Brief: In the listing below, find each line with the string "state" and return it.

::::::::

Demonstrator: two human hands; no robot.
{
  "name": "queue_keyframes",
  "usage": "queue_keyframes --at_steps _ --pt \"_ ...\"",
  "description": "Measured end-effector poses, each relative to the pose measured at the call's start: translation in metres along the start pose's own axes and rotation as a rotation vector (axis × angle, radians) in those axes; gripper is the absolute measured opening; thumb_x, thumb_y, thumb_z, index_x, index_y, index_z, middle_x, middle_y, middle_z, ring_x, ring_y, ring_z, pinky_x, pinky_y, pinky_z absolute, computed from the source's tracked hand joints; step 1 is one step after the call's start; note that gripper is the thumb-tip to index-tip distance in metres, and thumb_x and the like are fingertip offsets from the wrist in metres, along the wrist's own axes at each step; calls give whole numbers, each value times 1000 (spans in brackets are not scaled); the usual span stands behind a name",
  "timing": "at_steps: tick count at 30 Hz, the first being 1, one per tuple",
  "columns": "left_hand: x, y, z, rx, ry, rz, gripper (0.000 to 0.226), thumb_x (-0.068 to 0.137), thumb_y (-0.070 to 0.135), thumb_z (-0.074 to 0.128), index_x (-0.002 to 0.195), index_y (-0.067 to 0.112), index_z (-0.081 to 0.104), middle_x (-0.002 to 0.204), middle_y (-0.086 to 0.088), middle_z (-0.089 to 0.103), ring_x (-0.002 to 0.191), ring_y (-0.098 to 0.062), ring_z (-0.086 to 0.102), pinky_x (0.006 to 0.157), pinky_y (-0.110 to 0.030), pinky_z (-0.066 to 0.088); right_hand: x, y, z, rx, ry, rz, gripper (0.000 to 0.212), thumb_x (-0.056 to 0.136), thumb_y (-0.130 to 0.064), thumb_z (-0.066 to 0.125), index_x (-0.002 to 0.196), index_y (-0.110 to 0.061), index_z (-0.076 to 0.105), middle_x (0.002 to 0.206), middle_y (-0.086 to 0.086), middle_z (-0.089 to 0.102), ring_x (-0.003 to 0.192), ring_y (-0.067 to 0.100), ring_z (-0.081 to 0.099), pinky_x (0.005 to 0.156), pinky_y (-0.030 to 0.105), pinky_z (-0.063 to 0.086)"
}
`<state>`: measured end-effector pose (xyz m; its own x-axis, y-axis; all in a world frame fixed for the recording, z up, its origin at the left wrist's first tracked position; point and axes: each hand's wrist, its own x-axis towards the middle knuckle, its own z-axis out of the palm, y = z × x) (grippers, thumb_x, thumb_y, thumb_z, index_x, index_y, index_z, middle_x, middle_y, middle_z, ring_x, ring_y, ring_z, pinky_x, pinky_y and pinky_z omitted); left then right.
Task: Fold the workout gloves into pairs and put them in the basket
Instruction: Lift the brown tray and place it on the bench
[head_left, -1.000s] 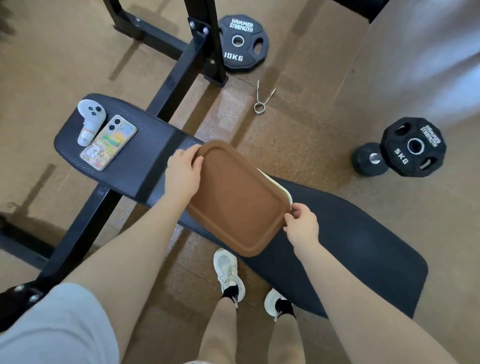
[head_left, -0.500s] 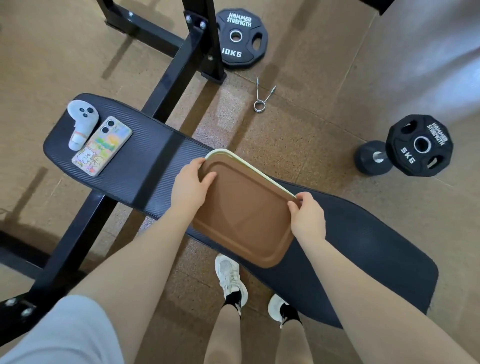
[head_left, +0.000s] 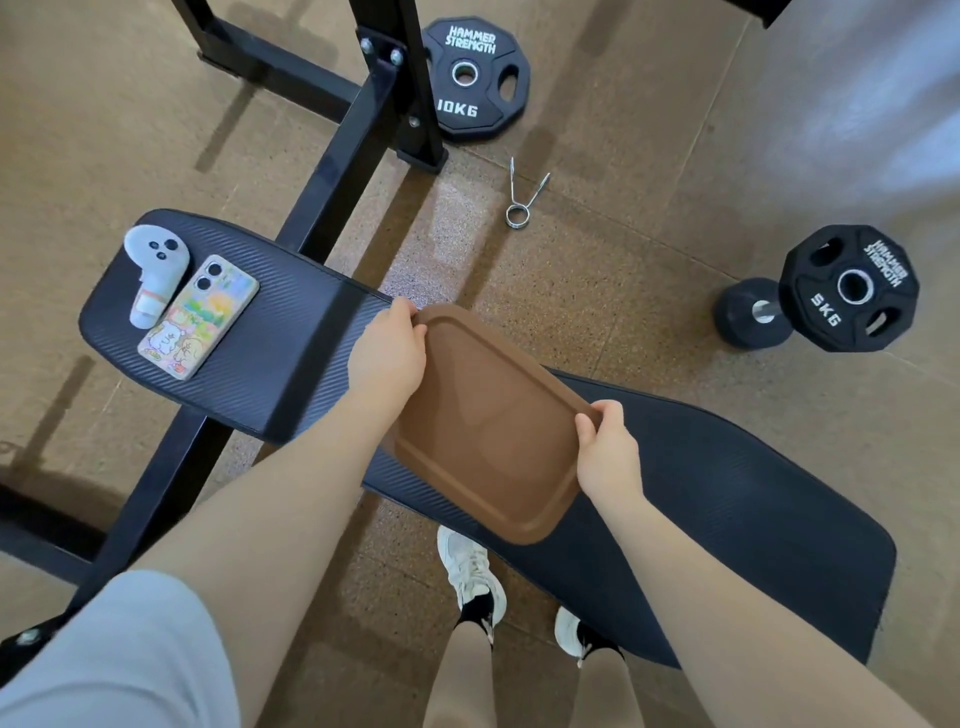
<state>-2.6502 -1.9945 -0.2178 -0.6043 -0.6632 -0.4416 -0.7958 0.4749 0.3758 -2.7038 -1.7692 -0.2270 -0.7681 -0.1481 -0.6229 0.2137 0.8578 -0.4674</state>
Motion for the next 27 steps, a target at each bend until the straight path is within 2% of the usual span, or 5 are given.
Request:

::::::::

Written answer:
`<state>`: measured end-effector pose (xyz m; its own x-axis, y-axis; all in a world frame fixed for the recording, z up, its origin at the left wrist's first tracked position; point and axes: each hand's wrist, its own x-axis towards the middle knuckle, its own z-axis out of the palm, y = z × x) (grippers, thumb_x, thumb_y, thumb_z, index_x, index_y, index_z, middle_x, middle_y, middle_z, ring_x, ring_y, ring_z, pinky_x, pinky_y and pinky_z omitted); left then right.
<state>-2.6502 -1.9945 -0.2178 -0.6043 -0.6632 -0.4416 -0.7958 0.4749 0.3758 -2.7038 -1.7692 -0.2270 -0.7681 -0.1481 -0.6229 0.2137 0.8578 -0.4674</state>

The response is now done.